Domain Atlas / Public benefits & eligibility
ID.me identity verification as an unemployment eligibility gate
During the pandemic unemployment surge, a private facial-recognition identity check operated as a de facto eligibility gate for unemployment benefits in at least 25 U.S. state workforce agencies, with a live 'trusted referee' interview queue that House investigators documented averaging nearly 10 hours in North Dakota and over 4 hours in 14 of 21 states, versus about 6 minutes in New Jersey where an in-person option existed. Oregon's own one-month study (n=10,656 routed) recorded verification-completion differences by group -- for example 41.59% for African American and 34.48% for Spanish-language claimants versus 53.44% for White claimants -- but stated the study showed differences in completion and did not show causation, so these are a friction proxy, not a measured wrongful-denial rate.
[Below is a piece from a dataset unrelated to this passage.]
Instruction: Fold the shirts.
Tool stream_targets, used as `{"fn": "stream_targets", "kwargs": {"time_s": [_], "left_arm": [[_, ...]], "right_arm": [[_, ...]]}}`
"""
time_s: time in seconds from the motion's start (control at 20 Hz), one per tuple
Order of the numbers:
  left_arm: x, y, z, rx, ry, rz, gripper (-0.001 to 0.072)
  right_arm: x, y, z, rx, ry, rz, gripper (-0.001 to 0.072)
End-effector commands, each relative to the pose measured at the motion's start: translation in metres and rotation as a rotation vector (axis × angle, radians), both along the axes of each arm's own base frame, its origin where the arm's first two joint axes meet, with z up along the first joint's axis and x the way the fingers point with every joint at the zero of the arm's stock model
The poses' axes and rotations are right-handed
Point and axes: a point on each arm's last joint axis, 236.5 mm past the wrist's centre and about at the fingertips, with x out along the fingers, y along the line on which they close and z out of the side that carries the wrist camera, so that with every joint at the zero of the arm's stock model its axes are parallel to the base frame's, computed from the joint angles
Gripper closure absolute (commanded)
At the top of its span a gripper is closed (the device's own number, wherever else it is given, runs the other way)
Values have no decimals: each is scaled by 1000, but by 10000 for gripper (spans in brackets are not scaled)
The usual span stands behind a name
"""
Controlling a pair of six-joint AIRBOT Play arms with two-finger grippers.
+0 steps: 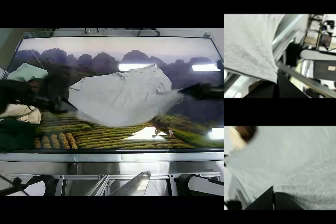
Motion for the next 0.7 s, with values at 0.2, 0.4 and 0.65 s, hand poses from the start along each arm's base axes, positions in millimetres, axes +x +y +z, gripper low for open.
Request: {"fn": "stream_targets", "kwargs": {"time_s": [0.2, 0.4, 0.65], "left_arm": [[-84, 10, 316, 69, -1172, -7, 685], [-93, 38, 361, 384, -1410, 116, 686], [-35, 70, 301, 136, -1037, 163, 685]], "right_arm": [[-133, 9, 328, 19, -1105, -303, 698], [-162, 19, 390, -251, -1350, -604, 698], [-124, -17, 375, -399, -1215, -694, 698]]}}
The U.S. Department of Labor does not collect or report the number of workers blocked for inability to verify identity, and where verification precedes filing those workers are not counted as denied claims at all, so the scale of any wrongful lockout is undocumented.[4]
What happened
During the pandemic unemployment surge, states rushed to place a remote identity check in front of benefit payment. The private vendor ID.me signed its first state contract with Florida in June 2020, and within about a year held contracts with at least 25 state unemployment agencies for nearly $45 million, serving identity verification for roughly 30 state governments and 10 federal agencies (the IRS alone spent about $86 million on licenses). To verify, a claimant needed a smartphone or computer with a camera to upload a government ID and a live video selfie, which facial-recognition software matched; roughly 10 to 15 percent of applicants were routed onward to a live video interview with a vendor "trusted referee." A Department of Labor Inspector General audit (March 31, 2023) found 24 of 53 state workforce agencies — 45 percent — used a facial-recognition identity contractor, drawing on 10 different vendors.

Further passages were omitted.